• _Data supplied_:
-----

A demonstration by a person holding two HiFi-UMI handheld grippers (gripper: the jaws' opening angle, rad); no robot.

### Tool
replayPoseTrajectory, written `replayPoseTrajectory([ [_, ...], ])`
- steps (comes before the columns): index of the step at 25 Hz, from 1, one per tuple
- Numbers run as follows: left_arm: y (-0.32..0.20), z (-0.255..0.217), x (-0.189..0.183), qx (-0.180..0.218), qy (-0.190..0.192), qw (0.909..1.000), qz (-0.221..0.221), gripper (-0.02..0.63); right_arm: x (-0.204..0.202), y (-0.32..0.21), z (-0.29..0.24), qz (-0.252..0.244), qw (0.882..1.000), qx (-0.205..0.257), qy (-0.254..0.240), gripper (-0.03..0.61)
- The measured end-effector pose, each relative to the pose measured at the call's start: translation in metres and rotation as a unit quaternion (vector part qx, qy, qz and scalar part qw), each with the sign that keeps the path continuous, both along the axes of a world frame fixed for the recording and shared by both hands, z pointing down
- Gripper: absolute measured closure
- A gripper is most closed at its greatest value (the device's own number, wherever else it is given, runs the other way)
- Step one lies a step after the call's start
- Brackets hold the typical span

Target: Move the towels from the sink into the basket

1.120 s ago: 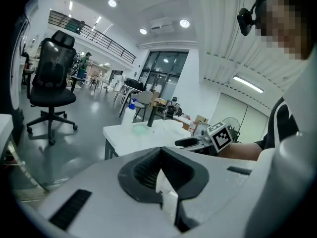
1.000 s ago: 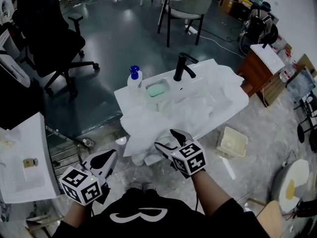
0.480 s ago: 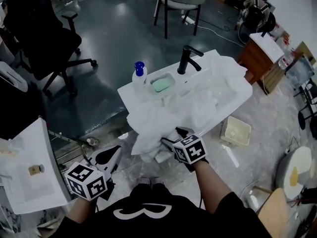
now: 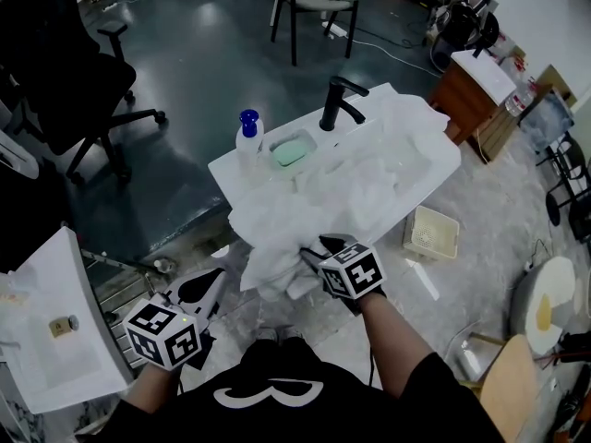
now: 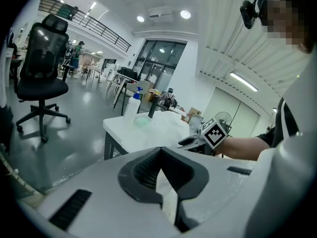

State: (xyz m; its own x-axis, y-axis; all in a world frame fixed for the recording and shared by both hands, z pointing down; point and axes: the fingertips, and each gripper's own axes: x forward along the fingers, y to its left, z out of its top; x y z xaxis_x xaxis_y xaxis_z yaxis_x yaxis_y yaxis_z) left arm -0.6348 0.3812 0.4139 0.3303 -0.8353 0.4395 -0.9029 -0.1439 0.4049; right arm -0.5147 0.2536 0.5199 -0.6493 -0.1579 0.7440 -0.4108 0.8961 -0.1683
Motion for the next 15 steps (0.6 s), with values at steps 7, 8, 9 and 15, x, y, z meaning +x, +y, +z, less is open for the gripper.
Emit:
replayPoseTrajectory([
  [7, -0.004, 0.006, -0.004, -0.003, 0.006, 0.9999, 0.012, 0.606, 0.000, 0.003, -0.010, 0.007, 1.000, 0.013, -0.005, 0.466],
  [8, -0.005, 0.006, -0.005, -0.003, 0.006, 0.9999, 0.013, 0.607, 0.000, 0.004, -0.012, 0.009, 1.000, 0.016, -0.007, 0.469],
  [9, -0.006, 0.007, -0.007, -0.002, 0.007, 0.9999, 0.015, 0.606, 0.000, 0.005, -0.015, 0.011, 1.000, 0.019, -0.011, 0.472],
  [15, -0.010, 0.010, -0.012, 0.004, 0.011, 0.9996, 0.025, 0.606, -0.008, 0.014, -0.044, 0.022, 0.998, 0.037, -0.044, 0.479],
])
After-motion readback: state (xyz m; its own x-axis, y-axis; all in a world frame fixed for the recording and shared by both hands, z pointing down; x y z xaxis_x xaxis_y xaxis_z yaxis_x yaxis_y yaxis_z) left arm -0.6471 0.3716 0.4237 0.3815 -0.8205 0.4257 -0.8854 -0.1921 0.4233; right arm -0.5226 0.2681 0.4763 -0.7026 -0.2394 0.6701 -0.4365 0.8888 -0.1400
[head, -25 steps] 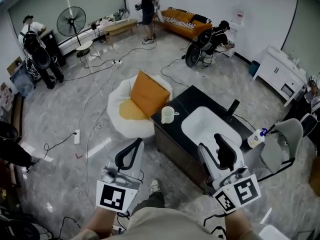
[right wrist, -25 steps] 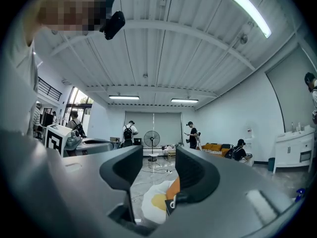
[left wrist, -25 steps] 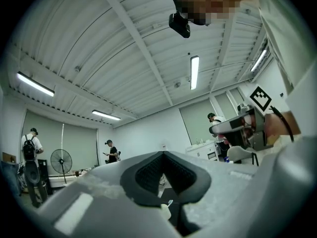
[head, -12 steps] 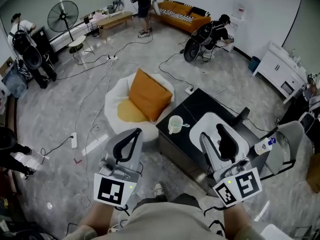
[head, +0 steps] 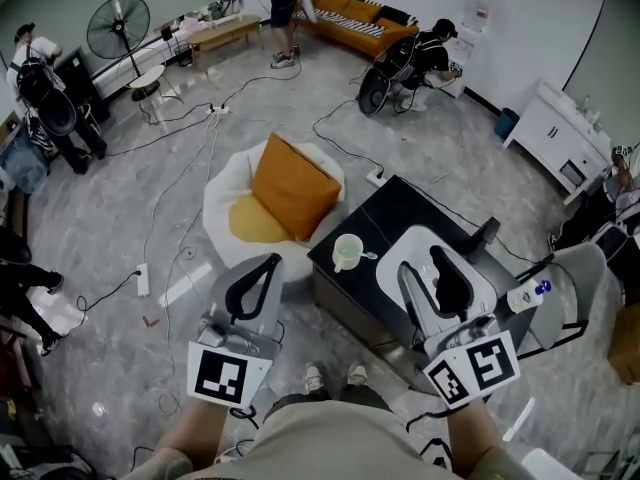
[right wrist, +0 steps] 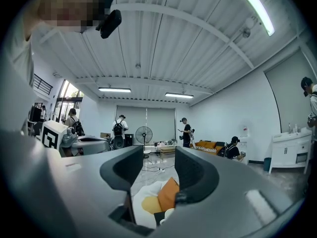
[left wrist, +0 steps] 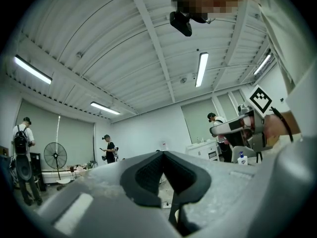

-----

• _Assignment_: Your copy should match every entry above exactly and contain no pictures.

• _Answer to this task_:
A demonstration by a person holding two HiFi-UMI handheld grippers (gripper: the jaws' opening angle, rad); no robot.

### Tool
replayPoseTrajectory, written `replayPoseTrajectory([ [_, ...], ])`
- steps (comes before the columns): index of the step at 25 Hz, from 1, one per tuple
- Numbers run as follows: left_arm: y (-0.32..0.20), z (-0.255..0.217), x (-0.189..0.183), qx (-0.180..0.218), qy (-0.190..0.192), qw (0.909..1.000), qz (-0.221..0.221), gripper (-0.02..0.63); right_arm: x (-0.204..0.202), y (-0.32..0.21), z (-0.29..0.24), qz (-0.252..0.244), qw (0.882..1.000), qx (-0.205..0.257), qy (-0.254..0.240), gripper (-0.03..0.61)
- The measured end-effector pose, each relative to the pose measured at the call's start: translation in metres and rotation as a unit quaternion (vector part qx, qy, qz and scalar part qw), each with the sign that keeps the path continuous, both along the axes of a world frame fixed for the recording and shared by both hands, z pointing down
- Gripper: absolute measured closure
- A gripper is most closed at its greatest value (the device's own number, wherever else it is given, runs the other way)
- Step one lies a step after the call's start
- Brackets hold the typical span

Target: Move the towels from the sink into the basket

1.120 s ago: 
1.000 s ago: 
0.480 s ago: 
now: 
now: 

State: (xyz m; its own x-axis, y-axis; all in a world frame fixed for the recording and shared by both hands, z pointing down; point and axes: the fingertips, and each gripper's own axes: x forward along the fingers, y to its left, z out of its top; x y z xaxis_x xaxis_y xaxis_z yaxis_x yaxis_y yaxis_z) left arm -0.6348 0.3812 0.4139 0.3303 -0.8353 0.4395 -0.9029 -0.1439 0.4049; right arm -0.5147 0.2536 0.5199 -0.6493 -0.1579 0.7440 -0.4108 0.8961 -0.1683
Motion for the next 15 steps (0.6 s), with values at steps 7, 8, 9 and 15, x, y, z meaning +x, +y, +z, less is open for the gripper.
Emit:
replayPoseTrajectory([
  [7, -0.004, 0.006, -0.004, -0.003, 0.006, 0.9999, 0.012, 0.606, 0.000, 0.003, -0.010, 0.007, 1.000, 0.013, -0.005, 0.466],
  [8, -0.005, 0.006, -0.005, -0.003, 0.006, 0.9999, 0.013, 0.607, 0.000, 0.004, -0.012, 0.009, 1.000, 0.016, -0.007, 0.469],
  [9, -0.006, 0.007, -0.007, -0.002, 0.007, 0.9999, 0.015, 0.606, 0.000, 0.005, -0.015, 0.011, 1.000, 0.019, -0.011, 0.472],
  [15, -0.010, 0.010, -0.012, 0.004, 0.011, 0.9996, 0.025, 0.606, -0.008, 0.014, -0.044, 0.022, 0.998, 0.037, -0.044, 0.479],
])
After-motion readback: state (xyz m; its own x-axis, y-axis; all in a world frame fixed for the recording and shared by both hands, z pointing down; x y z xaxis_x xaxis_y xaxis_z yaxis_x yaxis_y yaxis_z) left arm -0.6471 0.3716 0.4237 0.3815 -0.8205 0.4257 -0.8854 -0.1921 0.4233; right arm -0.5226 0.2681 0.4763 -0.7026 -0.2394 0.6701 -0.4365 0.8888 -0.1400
[head, -25 steps] 
[right wrist, -25 steps] 
[left wrist, -25 steps] 
[head, -12 steps] 
[head, +0 steps] 
[right wrist, +0 steps] 
[left wrist, +0 steps] 

No further output is needed.